Veainu was first identified as a potential top flight player by St Andrew's College in Christchurch and he graduated to the New Zealand under-20s side that won the 2010 world title in Argentina.

He scored 21 tries in 34 games for Canterbury between 2010-12 but could never establish himself at Super Rugby level and made just nine appearances combined for the southern franchises.

So when the Rebels expressed an interest during this year's provincial competition, he opted to sign for two years.

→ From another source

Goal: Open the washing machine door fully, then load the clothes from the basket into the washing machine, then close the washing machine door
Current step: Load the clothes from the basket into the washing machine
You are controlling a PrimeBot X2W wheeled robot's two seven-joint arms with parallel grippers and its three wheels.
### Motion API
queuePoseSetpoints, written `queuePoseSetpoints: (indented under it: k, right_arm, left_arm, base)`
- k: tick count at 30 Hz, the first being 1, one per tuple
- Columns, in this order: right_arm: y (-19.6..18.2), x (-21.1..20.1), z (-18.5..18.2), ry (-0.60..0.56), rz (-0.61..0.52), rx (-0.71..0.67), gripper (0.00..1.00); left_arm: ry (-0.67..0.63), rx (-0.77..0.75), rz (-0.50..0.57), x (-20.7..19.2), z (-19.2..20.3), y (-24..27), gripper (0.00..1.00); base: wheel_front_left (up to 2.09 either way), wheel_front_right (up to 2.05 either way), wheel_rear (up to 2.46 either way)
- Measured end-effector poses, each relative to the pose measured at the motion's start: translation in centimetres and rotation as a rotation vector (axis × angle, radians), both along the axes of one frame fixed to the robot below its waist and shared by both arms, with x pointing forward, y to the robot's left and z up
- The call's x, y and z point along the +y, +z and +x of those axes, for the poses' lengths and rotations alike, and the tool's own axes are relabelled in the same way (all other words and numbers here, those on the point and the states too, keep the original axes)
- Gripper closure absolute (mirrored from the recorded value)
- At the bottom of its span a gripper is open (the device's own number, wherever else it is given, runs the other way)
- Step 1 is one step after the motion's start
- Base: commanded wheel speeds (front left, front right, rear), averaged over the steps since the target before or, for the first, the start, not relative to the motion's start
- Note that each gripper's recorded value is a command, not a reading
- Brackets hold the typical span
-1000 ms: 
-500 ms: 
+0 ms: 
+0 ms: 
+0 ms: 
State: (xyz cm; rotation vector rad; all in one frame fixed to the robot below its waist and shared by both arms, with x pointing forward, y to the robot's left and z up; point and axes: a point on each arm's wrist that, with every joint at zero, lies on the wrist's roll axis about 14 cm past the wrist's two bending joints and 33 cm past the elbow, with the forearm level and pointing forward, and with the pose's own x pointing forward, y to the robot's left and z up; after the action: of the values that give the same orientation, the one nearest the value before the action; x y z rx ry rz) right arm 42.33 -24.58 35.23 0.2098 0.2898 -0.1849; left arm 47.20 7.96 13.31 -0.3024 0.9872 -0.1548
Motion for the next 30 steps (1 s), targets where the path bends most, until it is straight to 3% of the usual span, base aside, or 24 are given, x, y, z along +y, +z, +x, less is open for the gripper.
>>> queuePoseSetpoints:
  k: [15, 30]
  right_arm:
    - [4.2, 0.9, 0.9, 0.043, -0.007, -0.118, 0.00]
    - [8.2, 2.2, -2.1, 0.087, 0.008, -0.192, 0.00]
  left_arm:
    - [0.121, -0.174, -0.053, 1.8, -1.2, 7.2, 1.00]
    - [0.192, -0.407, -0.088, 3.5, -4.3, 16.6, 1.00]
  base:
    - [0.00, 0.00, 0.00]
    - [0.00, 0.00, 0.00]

''I'm a big family man so it was a big decision to make a fresh start but I wanted more game time so I'm here and I'm not looking back.''

Although he was used sparingly by Todd Blackadder this season, Veainu said he still absorbed plenty of knowledge while at the Crusaders.

''You see what it takes for them to reach the next level. I've learned a lot from them and now it's up to me to get out there and show it,'' said Veainu, who is contesting a wing berth with Tom Kingston and Tom English.

A regular start on Vuna's old flank could certainly justify the move of a player who once took a year out to mull over his future while making supermarket pizzas.

''I didn't know if ntsGwhethernte I should be giving rugby a go,'' he said, pleased to have persevered with the sport.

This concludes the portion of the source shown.